◆ WORK ORDER ◆
The expected answer is a copy of every line in the listing that has the word "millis".

====== DATA

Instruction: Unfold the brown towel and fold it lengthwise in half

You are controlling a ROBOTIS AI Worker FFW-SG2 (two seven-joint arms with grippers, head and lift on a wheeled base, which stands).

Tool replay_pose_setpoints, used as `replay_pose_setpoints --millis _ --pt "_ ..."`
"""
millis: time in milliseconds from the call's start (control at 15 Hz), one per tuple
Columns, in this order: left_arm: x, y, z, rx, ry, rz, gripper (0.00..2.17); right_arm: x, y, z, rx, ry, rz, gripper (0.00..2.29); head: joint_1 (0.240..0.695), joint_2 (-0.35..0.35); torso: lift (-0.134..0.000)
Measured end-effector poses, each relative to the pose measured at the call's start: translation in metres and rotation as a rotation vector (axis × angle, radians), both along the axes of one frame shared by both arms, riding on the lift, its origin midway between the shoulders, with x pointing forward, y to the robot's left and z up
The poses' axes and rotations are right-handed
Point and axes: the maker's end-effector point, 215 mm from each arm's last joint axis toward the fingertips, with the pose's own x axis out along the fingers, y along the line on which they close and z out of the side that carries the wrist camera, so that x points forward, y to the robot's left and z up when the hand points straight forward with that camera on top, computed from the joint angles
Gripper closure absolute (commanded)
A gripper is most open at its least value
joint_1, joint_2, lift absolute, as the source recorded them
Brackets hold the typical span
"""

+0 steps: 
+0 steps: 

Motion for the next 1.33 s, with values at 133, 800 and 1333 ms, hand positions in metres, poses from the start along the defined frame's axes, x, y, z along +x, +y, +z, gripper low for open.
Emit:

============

◆ RESPONSE ◆
Tool replay_pose_setpoints, used as `replay_pose_setpoints --millis _ --pt "_ ..."`
millis: time in milliseconds from the call's start (control at 15 Hz), one per tuple

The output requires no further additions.